Recorded data:
<<<<
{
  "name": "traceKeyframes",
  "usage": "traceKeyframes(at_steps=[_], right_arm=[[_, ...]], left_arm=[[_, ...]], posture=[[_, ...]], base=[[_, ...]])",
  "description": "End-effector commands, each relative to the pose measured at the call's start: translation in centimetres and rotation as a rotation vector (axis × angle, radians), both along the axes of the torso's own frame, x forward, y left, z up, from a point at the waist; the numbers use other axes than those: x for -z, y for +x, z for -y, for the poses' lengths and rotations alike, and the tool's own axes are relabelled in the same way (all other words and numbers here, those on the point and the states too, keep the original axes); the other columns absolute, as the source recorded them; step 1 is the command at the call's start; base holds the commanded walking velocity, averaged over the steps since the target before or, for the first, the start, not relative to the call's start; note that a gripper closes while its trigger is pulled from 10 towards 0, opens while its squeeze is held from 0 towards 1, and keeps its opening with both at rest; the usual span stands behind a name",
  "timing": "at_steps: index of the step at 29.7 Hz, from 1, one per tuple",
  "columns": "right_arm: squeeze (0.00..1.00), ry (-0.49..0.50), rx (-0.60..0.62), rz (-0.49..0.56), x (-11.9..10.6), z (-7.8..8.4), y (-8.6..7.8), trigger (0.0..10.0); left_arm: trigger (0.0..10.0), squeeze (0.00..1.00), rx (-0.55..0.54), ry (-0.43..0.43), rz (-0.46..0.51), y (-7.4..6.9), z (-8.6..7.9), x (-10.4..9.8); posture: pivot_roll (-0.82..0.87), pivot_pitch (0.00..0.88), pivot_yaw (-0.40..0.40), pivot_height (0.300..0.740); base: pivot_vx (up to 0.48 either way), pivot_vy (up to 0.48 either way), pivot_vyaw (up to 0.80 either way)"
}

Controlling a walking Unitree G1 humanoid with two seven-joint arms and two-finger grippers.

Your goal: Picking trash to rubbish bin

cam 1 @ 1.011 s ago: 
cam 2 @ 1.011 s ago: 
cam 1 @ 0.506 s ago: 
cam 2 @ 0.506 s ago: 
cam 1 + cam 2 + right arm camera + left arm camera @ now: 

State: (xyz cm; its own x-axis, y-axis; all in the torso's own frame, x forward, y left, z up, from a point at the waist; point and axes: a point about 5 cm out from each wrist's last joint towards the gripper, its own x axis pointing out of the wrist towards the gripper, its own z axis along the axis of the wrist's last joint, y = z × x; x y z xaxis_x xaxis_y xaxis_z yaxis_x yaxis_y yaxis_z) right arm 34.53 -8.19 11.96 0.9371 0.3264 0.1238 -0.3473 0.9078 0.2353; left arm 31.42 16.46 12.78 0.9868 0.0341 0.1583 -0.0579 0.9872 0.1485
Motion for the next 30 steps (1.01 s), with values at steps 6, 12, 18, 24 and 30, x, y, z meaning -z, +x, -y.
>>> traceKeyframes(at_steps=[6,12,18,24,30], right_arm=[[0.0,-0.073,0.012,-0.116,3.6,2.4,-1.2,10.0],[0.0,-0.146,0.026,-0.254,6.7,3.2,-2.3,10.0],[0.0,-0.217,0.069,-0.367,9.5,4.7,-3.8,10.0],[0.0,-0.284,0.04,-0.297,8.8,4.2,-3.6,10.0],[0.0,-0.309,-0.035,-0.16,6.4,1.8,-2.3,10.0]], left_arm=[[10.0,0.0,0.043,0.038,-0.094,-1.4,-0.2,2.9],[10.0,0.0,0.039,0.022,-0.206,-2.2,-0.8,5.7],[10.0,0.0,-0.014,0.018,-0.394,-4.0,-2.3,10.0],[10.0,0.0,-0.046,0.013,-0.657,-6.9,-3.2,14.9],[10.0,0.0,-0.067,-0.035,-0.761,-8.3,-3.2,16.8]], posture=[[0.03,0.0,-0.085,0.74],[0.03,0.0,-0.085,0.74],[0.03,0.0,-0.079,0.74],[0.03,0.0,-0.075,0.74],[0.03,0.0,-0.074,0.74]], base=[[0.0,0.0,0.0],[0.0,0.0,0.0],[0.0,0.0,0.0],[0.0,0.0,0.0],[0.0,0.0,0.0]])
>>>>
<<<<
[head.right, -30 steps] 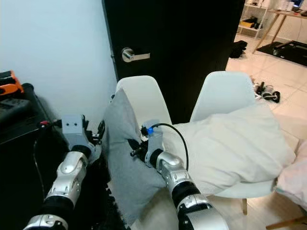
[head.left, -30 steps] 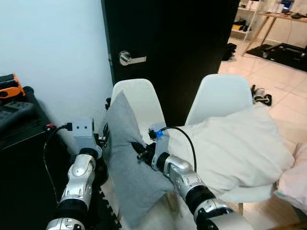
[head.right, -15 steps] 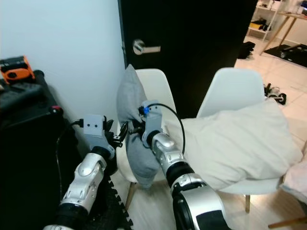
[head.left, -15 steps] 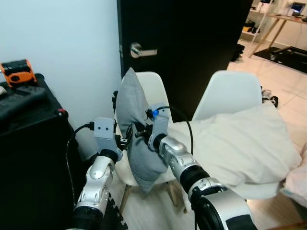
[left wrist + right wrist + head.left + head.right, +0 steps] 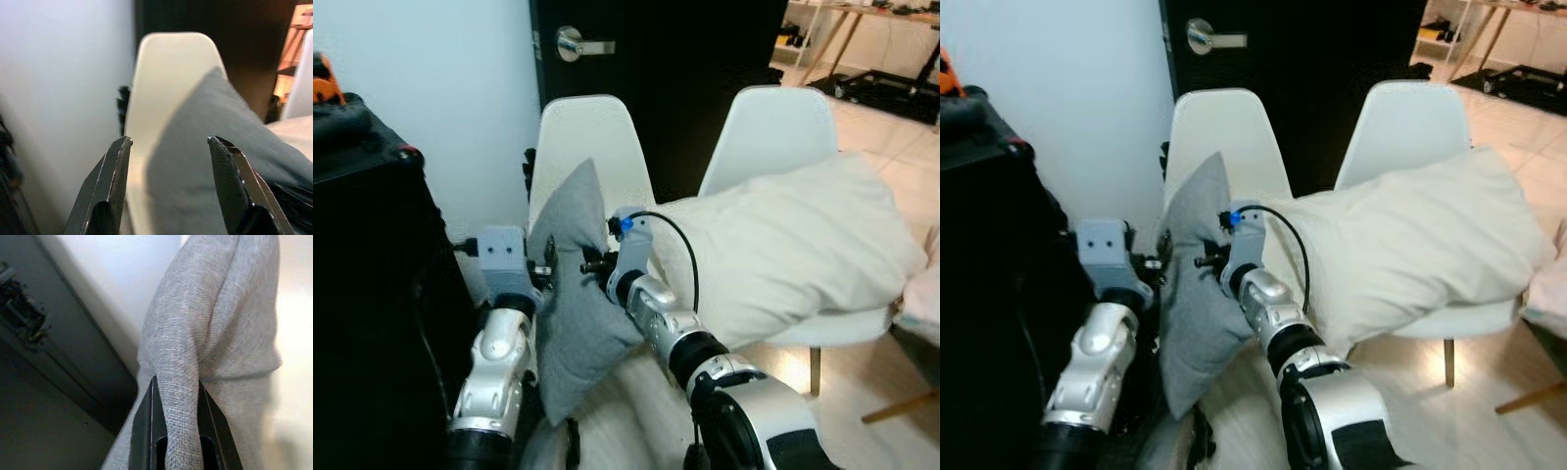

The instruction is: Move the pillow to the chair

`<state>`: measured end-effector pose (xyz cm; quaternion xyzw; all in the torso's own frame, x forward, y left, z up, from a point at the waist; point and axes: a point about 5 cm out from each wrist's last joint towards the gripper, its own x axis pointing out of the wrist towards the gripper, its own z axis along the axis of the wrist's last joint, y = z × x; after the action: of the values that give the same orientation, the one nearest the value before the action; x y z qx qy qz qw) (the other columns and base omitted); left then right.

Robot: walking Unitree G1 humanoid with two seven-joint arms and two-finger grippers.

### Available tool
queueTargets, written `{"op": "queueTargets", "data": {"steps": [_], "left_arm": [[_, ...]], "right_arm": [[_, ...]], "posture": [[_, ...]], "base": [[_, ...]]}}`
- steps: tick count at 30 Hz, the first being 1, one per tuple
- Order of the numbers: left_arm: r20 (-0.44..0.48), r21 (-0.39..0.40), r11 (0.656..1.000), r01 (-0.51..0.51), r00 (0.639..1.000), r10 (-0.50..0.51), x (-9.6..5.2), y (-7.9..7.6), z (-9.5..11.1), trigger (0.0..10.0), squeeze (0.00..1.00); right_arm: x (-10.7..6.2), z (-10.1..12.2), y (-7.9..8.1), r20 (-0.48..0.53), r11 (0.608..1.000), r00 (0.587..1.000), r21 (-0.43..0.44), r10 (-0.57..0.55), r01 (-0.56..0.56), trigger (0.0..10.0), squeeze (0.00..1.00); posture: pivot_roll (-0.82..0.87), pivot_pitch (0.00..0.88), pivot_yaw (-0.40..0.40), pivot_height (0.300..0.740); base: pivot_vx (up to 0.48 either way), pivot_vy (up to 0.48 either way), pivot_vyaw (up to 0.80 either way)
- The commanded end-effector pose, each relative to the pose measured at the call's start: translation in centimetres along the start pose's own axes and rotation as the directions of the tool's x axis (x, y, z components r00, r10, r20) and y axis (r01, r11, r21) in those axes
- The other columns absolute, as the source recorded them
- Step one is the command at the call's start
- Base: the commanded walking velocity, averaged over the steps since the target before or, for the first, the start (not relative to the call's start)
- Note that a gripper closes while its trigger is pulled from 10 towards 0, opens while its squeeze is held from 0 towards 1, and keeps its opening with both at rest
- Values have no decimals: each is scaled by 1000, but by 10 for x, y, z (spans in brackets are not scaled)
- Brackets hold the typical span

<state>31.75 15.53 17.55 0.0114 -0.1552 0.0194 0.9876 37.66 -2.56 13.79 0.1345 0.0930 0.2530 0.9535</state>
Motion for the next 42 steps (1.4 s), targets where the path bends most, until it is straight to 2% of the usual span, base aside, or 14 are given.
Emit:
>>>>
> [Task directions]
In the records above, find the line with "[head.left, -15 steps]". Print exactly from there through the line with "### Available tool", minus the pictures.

> [Answer to this exercise]
[head.left, -15 steps] 
[left wrist + right wrist + head.left + head.right, +0 steps] 

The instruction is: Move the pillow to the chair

`<state>`: measured end-effector pose (xyz cm; quaternion xyzw; all in the torso's own frame, x forward, y left, z up, from a point at the waist; point and axes: a point about 5 cm out from each wrist's last joint towards the gripper, its own x axis pointing out of the wrist towards the gripper, its own z axis along the axis of the wrist's last joint, y = z × x; after the action: of the values that give the same orientation, the one nearest the value before the action; x y z qx qy qz qw) (the other columns and base omitted); left then right.

Robot: walking Unitree G1 humanoid with two seven-joint arms and two-finger grippers.

### Available tool

This is the complete output for the exercise.